I had decided to use Agra as a stopping off point for trips into Gwalior and Madhya Pradesh further to the south. I managed to get a early morning train with complimentary breakfast. Here's the breakfast, I've no idea what it was other than the fact that it was vegetarian:

Gwalior is a particularly useful city for backpackers as it has a major bus station serving many parts of India. The bus station is less than 5 minutes walk from the train station. Don't let any of the taxi drivers tell you it's very far away. I walked it with a 10kg rucksack in 5. The reason for coming here was to find out about buses to Jhansi and from there it's a 7.5 hour bus ride to Kajuraho to see the erotic sculptures.

With the information to Jhansi in hand, I got a taxi to take me to my hotel. I was most surprised when the drivers offered to do it for RS10. At last, a honest taxi driver. I was then driven 50 metres to my hotel. Urghhhh.
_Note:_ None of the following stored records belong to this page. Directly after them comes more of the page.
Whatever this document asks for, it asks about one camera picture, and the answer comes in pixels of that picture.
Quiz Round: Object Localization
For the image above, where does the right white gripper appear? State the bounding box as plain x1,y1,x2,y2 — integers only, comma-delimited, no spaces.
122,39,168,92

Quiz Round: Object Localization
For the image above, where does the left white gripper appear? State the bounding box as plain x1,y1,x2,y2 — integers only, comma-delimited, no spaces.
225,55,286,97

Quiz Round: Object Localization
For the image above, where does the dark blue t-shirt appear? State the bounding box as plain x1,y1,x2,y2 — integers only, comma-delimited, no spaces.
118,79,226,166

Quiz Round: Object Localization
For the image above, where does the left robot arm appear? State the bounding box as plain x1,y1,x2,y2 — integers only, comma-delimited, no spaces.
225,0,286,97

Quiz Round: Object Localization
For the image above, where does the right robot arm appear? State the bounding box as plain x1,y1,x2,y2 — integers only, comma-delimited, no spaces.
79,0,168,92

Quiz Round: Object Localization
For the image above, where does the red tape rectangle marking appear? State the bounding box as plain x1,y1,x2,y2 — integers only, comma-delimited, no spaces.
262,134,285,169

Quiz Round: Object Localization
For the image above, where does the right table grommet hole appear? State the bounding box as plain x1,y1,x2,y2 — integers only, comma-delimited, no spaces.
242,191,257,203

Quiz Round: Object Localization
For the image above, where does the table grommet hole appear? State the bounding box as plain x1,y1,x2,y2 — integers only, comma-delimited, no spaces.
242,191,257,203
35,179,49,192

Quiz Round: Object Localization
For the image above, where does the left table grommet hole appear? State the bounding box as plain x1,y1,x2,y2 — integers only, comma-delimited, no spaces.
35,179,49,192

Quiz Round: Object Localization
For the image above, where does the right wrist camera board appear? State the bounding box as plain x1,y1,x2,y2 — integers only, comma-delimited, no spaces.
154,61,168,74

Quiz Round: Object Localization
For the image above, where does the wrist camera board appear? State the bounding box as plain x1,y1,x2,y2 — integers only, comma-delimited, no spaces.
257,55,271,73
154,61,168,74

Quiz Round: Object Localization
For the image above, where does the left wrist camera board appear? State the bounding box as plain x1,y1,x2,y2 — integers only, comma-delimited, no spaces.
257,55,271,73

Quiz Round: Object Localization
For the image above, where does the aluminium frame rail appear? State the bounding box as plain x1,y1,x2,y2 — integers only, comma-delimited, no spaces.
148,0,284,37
LESSON: get a map of your hotel before you leave!!!

I'd arrived in Gwalior with early enough to do some sight-seeing and I chose to do Jai Vila Palace followed by Gwalior fort.

Jai Vilas Palace Museum

The Jai Vilas Palace is the home of the Scindia family , past rulers of Gwalior. Oddly enough, the palace is more like a European stately home than typical Indian architecture:

The Scindia family still live in the palace and about 30 rooms have been opened up to the public as a museum. Each rooms provides an view into just how wealthy this family is. The function of some of the rooms showing the sheer opulence of the family. This for example was just the breakfast room:

Gwalior Fort

 The auto driver only took me as far as the foot of the fort and said I had to take a car up. As if by sheer coincidence, there's a car willing to take me. I was outraged by this turn of events and choose to walk the 1.5km. 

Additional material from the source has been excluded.